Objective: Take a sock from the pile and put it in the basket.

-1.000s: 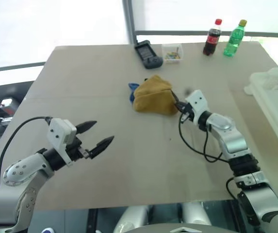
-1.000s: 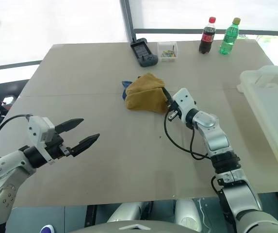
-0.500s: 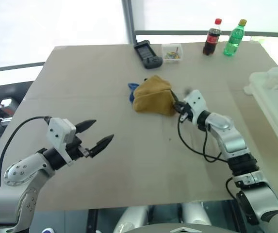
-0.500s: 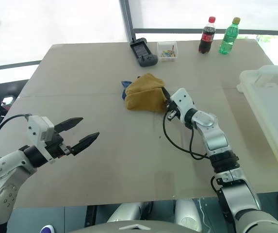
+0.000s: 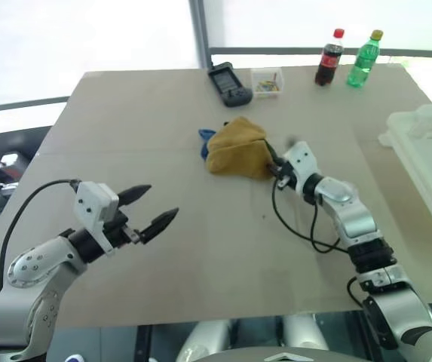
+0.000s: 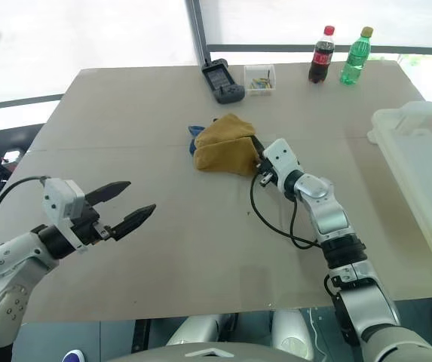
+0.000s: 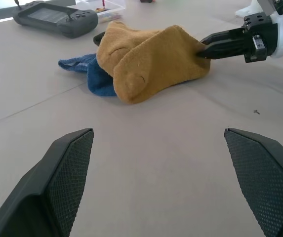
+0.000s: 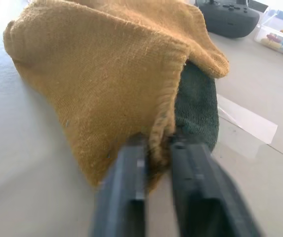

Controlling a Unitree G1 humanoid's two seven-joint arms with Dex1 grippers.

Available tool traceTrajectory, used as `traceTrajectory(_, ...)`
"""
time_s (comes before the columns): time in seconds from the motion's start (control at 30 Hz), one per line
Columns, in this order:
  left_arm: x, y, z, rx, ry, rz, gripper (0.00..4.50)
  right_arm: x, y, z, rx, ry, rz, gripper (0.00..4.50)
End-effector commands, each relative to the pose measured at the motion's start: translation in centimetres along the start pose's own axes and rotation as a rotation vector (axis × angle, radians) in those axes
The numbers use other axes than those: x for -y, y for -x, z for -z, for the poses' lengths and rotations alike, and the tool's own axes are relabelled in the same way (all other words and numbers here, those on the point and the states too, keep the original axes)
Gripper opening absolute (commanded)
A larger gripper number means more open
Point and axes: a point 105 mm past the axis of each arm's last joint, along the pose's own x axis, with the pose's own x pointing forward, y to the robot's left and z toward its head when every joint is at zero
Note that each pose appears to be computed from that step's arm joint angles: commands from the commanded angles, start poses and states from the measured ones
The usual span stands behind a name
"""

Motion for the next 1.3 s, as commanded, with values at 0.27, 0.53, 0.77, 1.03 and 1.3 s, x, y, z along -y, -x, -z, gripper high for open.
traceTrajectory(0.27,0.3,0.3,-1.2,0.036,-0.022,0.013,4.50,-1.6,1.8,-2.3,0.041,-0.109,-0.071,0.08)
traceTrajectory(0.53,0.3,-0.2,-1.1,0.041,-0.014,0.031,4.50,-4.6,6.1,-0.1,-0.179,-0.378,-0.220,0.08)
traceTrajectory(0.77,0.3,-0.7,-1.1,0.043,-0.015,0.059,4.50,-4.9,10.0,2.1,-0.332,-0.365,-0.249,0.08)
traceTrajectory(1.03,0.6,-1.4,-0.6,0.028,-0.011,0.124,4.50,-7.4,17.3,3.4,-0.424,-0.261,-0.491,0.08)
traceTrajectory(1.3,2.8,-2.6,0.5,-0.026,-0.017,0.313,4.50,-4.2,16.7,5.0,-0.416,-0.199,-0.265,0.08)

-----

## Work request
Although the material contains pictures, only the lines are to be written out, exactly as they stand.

## Completed task
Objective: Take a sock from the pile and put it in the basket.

-1.000s: 
-1.000s: 
-0.500s: 
-0.500s: 
+0.000s: 
+0.000s: 
+0.000s: 
+0.000s: 

Controlling a Unitree G1 humanoid's two seven-joint arms with Dex1 grippers.

Available tool traceTrajectory, used as `traceTrajectory(_, ...)`
"""
time_s (comes before the columns): time in seconds from the motion's start (control at 30 Hz), one per line
Columns, in this order:
  left_arm: x, y, z, rx, ry, rz, gripper (0.00..4.50)
  right_arm: x, y, z, rx, ry, rz, gripper (0.00..4.50)
End-effector commands, each relative to the pose measured at the motion's start: translation in centimetres along the start pose's own axes and rotation as a rotation vector (axis × angle, radians) in those axes
The numbers use other axes than those: x for -y, y for -x, z for -z, for the poses' lengths and rotations alike, and the tool's own axes are relabelled in the same way (all other words and numbers here, those on the point and the states too, keep the original axes)
Gripper opening absolute (commanded)
A larger gripper number means more open
Point and axes: a point 105 mm past the axis of each arm's last joint, along the pose's own x axis, with the pose's own x pointing forward, y to the robot's left and z toward its head when every joint is at zero
Note that each pose appears to be computed from that step's arm joint angles: commands from the commanded angles, start poses and states from the measured ones
The usual span stands behind a name
"""

Motion for the next 1.3 s, as commanded, with values at 0.27, 0.53, 0.77, 1.03 and 1.3 s, x, y, z along -y, -x, -z, gripper high for open.
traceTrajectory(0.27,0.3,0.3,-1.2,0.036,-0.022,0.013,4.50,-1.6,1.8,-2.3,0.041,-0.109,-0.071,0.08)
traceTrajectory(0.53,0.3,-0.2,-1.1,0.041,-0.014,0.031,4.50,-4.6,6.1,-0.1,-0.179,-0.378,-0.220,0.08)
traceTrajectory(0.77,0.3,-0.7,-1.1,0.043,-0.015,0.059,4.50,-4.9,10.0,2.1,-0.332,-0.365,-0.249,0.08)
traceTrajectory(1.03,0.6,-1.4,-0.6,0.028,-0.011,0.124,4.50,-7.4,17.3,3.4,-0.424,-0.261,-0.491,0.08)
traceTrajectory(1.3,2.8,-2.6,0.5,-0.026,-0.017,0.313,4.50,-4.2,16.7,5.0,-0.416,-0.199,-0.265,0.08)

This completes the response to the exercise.